Abstract: Purpose – The purpose of this paper is to investigate the effect of risk aversion (RA) on expected income and job satisfaction (JS) with pay in the case of sales agents under a compensation system based on pay-for-performance.
Design/methodology/approach – Data were collected from 125 sales agents of an outbound call center via questionnaires and controlled experiments.

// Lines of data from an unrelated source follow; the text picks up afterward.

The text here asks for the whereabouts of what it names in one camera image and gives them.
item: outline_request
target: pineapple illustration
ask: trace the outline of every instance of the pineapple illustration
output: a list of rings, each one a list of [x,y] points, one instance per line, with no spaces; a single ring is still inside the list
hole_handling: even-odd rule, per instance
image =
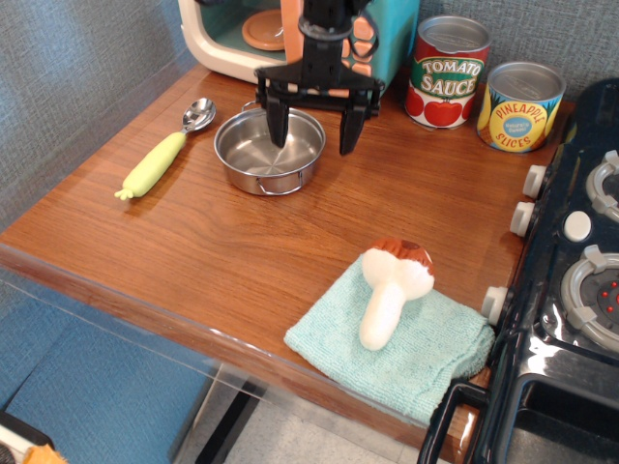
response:
[[[556,99],[553,101],[548,101],[544,104],[545,114],[548,115],[548,119],[545,122],[544,132],[542,132],[533,145],[531,145],[531,151],[537,150],[545,144],[545,139],[548,137],[548,134],[552,129],[552,123],[554,123],[554,118],[557,116],[560,101],[561,99]]]
[[[490,118],[494,108],[496,108],[500,102],[501,99],[498,94],[492,92],[489,87],[486,87],[482,112],[480,113],[480,118],[477,122],[477,133],[488,145],[492,144],[492,136],[490,135]]]

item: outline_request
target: pineapple slices can
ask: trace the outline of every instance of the pineapple slices can
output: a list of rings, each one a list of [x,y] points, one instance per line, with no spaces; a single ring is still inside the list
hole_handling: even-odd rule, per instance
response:
[[[505,152],[544,146],[565,88],[563,77],[546,65],[510,62],[494,68],[487,77],[477,134]]]

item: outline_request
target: washcloth
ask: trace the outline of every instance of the washcloth
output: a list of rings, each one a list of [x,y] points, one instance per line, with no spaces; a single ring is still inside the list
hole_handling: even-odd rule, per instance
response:
[[[407,302],[389,343],[365,349],[359,327],[372,290],[357,259],[303,318],[285,343],[336,382],[428,425],[452,379],[486,363],[494,342],[487,319],[432,290]]]

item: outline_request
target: pot handle
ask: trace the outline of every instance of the pot handle
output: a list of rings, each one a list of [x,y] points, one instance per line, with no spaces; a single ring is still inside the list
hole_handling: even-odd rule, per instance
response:
[[[241,112],[243,113],[244,111],[246,111],[253,104],[260,104],[260,101],[254,100],[254,101],[249,101],[249,102],[245,103],[243,106],[241,106]]]
[[[303,171],[299,171],[299,185],[287,191],[270,191],[264,188],[261,182],[262,180],[259,177],[255,181],[258,183],[258,185],[260,186],[260,188],[262,189],[265,195],[271,195],[271,196],[287,195],[289,193],[294,193],[295,191],[297,191],[303,186]]]
[[[456,406],[459,404],[467,404],[478,409],[480,412],[477,418],[477,426],[472,432],[467,456],[464,458],[464,462],[468,462],[470,453],[473,451],[473,448],[475,448],[477,435],[484,421],[484,416],[486,415],[488,391],[469,382],[455,379],[445,392],[443,401],[441,401],[441,404],[436,411],[434,411],[430,419],[426,439],[419,451],[417,464],[436,463],[438,454],[447,436],[447,431],[452,423],[452,417],[456,411]]]

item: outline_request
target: tomato illustration
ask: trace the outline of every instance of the tomato illustration
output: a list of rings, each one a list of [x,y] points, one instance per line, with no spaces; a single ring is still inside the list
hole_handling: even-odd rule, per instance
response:
[[[438,128],[450,126],[462,114],[460,103],[450,103],[448,101],[432,101],[426,105],[424,110],[427,121]]]
[[[419,116],[424,112],[424,101],[420,95],[415,92],[413,87],[408,88],[408,95],[406,96],[406,111],[413,117]]]
[[[462,109],[462,118],[463,119],[466,120],[471,115],[471,111],[473,110],[473,103],[474,102],[475,102],[475,99],[473,97],[471,97],[471,99],[464,106],[464,109]]]

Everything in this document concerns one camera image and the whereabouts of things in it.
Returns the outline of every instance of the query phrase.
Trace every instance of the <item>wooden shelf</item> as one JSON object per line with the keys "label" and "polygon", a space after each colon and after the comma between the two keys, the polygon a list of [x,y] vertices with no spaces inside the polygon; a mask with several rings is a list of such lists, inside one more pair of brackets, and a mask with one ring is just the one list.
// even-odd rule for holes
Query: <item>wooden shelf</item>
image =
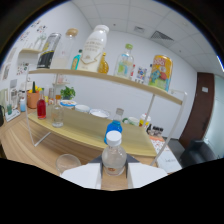
{"label": "wooden shelf", "polygon": [[42,51],[35,50],[32,48],[23,48],[20,53],[32,53],[32,54],[40,54]]}
{"label": "wooden shelf", "polygon": [[[64,125],[61,128],[55,128],[51,124],[51,107],[47,107],[47,117],[44,120],[39,120],[36,112],[29,114],[28,117],[50,132],[80,145],[100,151],[107,146],[104,143],[104,135],[111,120],[65,108]],[[121,145],[128,154],[156,156],[156,151],[144,128],[124,123],[122,123],[122,127]]]}
{"label": "wooden shelf", "polygon": [[30,71],[29,74],[65,74],[65,75],[78,75],[83,77],[90,77],[90,78],[97,78],[102,79],[106,81],[116,82],[119,84],[124,84],[130,87],[134,87],[137,89],[141,89],[150,93],[153,93],[157,96],[160,96],[162,98],[165,98],[171,102],[174,102],[176,104],[182,105],[182,100],[179,100],[178,98],[168,94],[165,90],[159,89],[154,86],[146,86],[140,83],[133,82],[131,80],[115,77],[112,75],[106,75],[101,73],[95,73],[95,72],[88,72],[88,71],[80,71],[80,70],[70,70],[70,69],[37,69]]}

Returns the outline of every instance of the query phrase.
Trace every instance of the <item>drinking glass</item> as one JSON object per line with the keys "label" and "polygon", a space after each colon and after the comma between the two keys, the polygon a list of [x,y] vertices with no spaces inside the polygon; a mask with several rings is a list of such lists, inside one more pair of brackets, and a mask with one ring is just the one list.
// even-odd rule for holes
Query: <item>drinking glass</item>
{"label": "drinking glass", "polygon": [[78,166],[81,166],[80,160],[71,154],[63,154],[56,160],[56,169],[60,177],[65,170],[69,170]]}

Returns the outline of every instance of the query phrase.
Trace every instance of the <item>door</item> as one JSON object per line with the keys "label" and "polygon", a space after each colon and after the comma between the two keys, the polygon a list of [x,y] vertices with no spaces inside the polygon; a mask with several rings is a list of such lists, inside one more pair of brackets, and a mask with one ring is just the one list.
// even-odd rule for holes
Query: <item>door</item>
{"label": "door", "polygon": [[179,142],[186,148],[192,139],[203,139],[212,114],[214,102],[214,75],[197,73],[194,103]]}

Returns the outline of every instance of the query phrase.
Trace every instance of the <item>white bowl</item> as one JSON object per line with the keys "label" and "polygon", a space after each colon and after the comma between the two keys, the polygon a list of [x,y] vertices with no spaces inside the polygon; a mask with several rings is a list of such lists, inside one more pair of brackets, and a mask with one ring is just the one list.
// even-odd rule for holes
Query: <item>white bowl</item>
{"label": "white bowl", "polygon": [[75,105],[75,110],[77,110],[79,112],[89,113],[90,107],[88,107],[86,105],[77,104],[77,105]]}
{"label": "white bowl", "polygon": [[72,109],[75,107],[75,105],[77,104],[75,101],[73,100],[61,100],[60,102],[61,106]]}
{"label": "white bowl", "polygon": [[110,116],[109,112],[105,110],[101,110],[101,109],[91,109],[89,113],[94,116],[102,117],[102,118],[108,118]]}

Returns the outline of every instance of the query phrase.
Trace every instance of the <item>pen holder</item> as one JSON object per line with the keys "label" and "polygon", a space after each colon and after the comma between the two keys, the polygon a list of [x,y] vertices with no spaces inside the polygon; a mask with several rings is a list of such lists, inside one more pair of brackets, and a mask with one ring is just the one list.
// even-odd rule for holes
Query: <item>pen holder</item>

Seemingly unrelated equations using maximum likelihood estimation was employed to estimate the proposed model and test relationships. Findings – Findings show that income expectations (IE) respond to a model of trade-off between value and risk. The sales agents trade off their expected value of performance (i.e. expected income) with RA. Additionally, IE and actual performance of the salesperson have influence on JS with pay with opposite signs.
Research limitations/implications – The results of this research may need to be modified to consider jobs with compensation systems with a higher proportion of fixed component of the wage than the variable component. Also, a broader concept of JS and not just related to the pay, should be considered.
Practical implications – Given the importance of RA in the attitudes of employees in relation to their expectations, the authors believe that it should be necessary and useful to incorporate measures of RA in the process of selection and recruitment for these jobs.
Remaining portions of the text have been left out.